E na outra ponta da corrente estava o que parecia ser um relógio, antigo e estranho, de formato circular e dourado. Se não fosse pela ausência de ponteiros, lembraria bastante um vira-tempo, na verdade; o que havia no centro eram quatro ponteiros, cada um posicionado em uma direção, pousados sobre quatro desenhos que lembravam as quatro estações do ano. Não havia nenhum tipo de inscrição ou detalhe característico, além de um botão lateral. Tão ocupado em analisar e girar o objeto entre os dedos, Harry nem mesmo ouvira quando Draco dissera algo, mesmo que este estivesse praticamente ao seu lado. Foi preciso Malfoy bater em seu ombro para que Harry levantasse os olhos em sua direção.

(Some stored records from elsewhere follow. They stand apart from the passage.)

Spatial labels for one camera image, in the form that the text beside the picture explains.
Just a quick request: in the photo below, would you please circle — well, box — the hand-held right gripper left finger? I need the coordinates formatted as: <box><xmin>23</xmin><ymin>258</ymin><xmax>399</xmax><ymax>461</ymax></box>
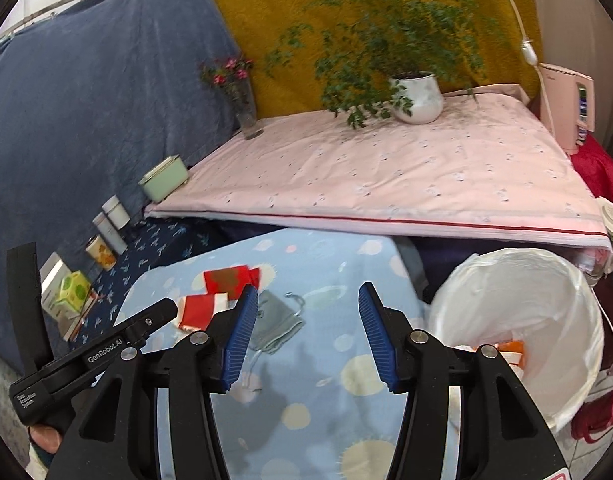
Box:
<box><xmin>49</xmin><ymin>284</ymin><xmax>260</xmax><ymax>480</ymax></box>

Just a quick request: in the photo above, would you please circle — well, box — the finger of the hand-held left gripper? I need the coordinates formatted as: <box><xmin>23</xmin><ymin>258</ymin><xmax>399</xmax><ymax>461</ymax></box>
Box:
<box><xmin>6</xmin><ymin>241</ymin><xmax>53</xmax><ymax>377</ymax></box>
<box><xmin>117</xmin><ymin>297</ymin><xmax>180</xmax><ymax>350</ymax></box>

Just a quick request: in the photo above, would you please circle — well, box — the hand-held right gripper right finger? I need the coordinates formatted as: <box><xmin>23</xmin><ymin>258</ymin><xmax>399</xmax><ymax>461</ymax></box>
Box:
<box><xmin>357</xmin><ymin>281</ymin><xmax>570</xmax><ymax>480</ymax></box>

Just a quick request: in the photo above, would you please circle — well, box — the red and white cloth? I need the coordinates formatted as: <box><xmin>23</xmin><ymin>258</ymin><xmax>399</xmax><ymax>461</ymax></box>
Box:
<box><xmin>175</xmin><ymin>294</ymin><xmax>230</xmax><ymax>332</ymax></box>

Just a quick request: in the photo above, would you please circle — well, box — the waste bin with white liner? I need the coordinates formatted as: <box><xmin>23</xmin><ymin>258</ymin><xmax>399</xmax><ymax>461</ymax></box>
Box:
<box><xmin>429</xmin><ymin>247</ymin><xmax>605</xmax><ymax>433</ymax></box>

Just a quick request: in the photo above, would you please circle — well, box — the person's left hand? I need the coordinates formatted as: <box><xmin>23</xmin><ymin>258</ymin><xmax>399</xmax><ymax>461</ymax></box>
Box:
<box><xmin>29</xmin><ymin>425</ymin><xmax>63</xmax><ymax>455</ymax></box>

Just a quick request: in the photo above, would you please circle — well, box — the grey fabric pouch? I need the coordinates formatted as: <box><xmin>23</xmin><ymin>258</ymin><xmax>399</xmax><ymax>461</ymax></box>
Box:
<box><xmin>246</xmin><ymin>289</ymin><xmax>306</xmax><ymax>356</ymax></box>

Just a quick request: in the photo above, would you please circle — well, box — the white carton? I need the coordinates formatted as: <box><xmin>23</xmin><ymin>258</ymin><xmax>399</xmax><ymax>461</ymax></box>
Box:
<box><xmin>39</xmin><ymin>252</ymin><xmax>82</xmax><ymax>338</ymax></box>

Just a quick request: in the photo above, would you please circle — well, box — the green tissue box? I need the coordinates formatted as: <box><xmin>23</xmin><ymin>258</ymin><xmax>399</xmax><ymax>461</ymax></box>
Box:
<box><xmin>54</xmin><ymin>270</ymin><xmax>92</xmax><ymax>318</ymax></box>

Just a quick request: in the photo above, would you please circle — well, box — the flattened red paper cup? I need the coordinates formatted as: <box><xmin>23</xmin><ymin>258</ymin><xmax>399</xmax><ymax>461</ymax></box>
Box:
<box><xmin>203</xmin><ymin>265</ymin><xmax>263</xmax><ymax>295</ymax></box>

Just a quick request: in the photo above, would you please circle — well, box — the blue printed tablecloth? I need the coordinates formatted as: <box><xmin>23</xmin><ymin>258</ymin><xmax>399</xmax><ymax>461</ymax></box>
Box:
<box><xmin>114</xmin><ymin>227</ymin><xmax>462</xmax><ymax>480</ymax></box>

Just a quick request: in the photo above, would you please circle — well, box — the navy printed cloth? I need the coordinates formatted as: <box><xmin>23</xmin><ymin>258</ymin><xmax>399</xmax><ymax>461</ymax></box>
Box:
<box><xmin>69</xmin><ymin>217</ymin><xmax>227</xmax><ymax>356</ymax></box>

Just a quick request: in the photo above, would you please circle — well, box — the floral print can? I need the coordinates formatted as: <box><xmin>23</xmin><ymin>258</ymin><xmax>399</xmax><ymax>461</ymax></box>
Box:
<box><xmin>85</xmin><ymin>236</ymin><xmax>117</xmax><ymax>272</ymax></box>

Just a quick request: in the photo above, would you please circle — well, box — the tall grey canister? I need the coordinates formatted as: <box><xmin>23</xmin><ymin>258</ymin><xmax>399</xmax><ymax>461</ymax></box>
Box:
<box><xmin>92</xmin><ymin>212</ymin><xmax>128</xmax><ymax>257</ymax></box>

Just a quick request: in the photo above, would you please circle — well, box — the short white canister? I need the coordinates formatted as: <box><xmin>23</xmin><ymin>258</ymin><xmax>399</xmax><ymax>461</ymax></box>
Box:
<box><xmin>102</xmin><ymin>195</ymin><xmax>131</xmax><ymax>228</ymax></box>

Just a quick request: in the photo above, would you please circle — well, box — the pale green box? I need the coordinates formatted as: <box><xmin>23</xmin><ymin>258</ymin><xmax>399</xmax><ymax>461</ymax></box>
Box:
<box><xmin>139</xmin><ymin>155</ymin><xmax>190</xmax><ymax>202</ymax></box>

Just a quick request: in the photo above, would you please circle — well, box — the pink quilt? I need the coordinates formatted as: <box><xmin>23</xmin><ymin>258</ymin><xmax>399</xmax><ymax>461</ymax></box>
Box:
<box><xmin>144</xmin><ymin>82</ymin><xmax>612</xmax><ymax>251</ymax></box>

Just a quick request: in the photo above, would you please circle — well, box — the glass vase with red flowers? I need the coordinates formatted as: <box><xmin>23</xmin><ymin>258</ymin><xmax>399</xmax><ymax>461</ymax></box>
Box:
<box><xmin>200</xmin><ymin>56</ymin><xmax>264</xmax><ymax>141</ymax></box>

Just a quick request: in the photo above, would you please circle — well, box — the blue blanket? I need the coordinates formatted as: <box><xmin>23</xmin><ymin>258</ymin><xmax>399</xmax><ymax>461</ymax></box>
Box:
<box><xmin>0</xmin><ymin>0</ymin><xmax>247</xmax><ymax>376</ymax></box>

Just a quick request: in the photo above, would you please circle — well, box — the potted green plant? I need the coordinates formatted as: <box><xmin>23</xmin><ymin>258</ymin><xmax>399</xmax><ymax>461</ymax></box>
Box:
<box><xmin>264</xmin><ymin>0</ymin><xmax>510</xmax><ymax>130</ymax></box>

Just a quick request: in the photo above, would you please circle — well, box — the yellow blanket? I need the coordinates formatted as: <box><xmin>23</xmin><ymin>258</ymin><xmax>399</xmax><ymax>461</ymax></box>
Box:
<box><xmin>191</xmin><ymin>0</ymin><xmax>542</xmax><ymax>121</ymax></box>

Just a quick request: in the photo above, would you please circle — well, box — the beige curtain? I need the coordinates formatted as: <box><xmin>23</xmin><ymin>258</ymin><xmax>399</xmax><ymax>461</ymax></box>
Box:
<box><xmin>521</xmin><ymin>0</ymin><xmax>613</xmax><ymax>151</ymax></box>

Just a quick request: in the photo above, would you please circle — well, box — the white wall device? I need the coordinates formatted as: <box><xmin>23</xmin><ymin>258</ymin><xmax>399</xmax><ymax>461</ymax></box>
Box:
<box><xmin>537</xmin><ymin>62</ymin><xmax>595</xmax><ymax>155</ymax></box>

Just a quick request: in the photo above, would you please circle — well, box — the white cable with switch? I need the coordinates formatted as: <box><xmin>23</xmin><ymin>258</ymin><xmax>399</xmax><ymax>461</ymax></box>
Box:
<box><xmin>484</xmin><ymin>0</ymin><xmax>545</xmax><ymax>111</ymax></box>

- Tem alguém chegando, é melhor darmos o fora. - ele disse, em um sussurro. Não foi preciso apurar os ouvidos para entender o que Draco estava dizendo; o som de passos se aproximando era audível e não demorou muito para que o que parecia ser a luz de uma varinha se tornasse visível no corredor de onde eles tinham vindo.

Mas não era a única luz do local, aparentemente.

Quando Harry fechara a mão ao redor do relógio, acabara acidentalmente pressionando o botão, o que fizera os quatro ponteiros girarem descontroladamente e uma luz dourada forte batesse contra seus olhos. Mesmo depois de re-pressionar o botão, nada pareceu ter acontecido, o que quase fez com que ele jogasse o objeto longe – se o cordão deste não tivesse se enroscado em seu braço, em um aperto leve. Draco tentou puxá-lo para fora ou mesmo para se esconder atrás do espelho, mas os pés de Harry não conseguiam se mexer. A luz do relógio crescia a cada segundo e parecia envolvê-los, até que nenhum dos dois conseguia enxergar nada além de um borrão de luz branca. Os dedos de Malfoy pressionaram o braço de Harry e ele podia jurar que tinha ouvido-o falar alguma coisa, mas nenhum som além de um zumbido distante conseguia ser ouvido. Quando os ponteiros pararam de girar, todos eles recolhidos sobre a representação do Verão, a luz acabara.

Mas eles não estavam mais no Ministério.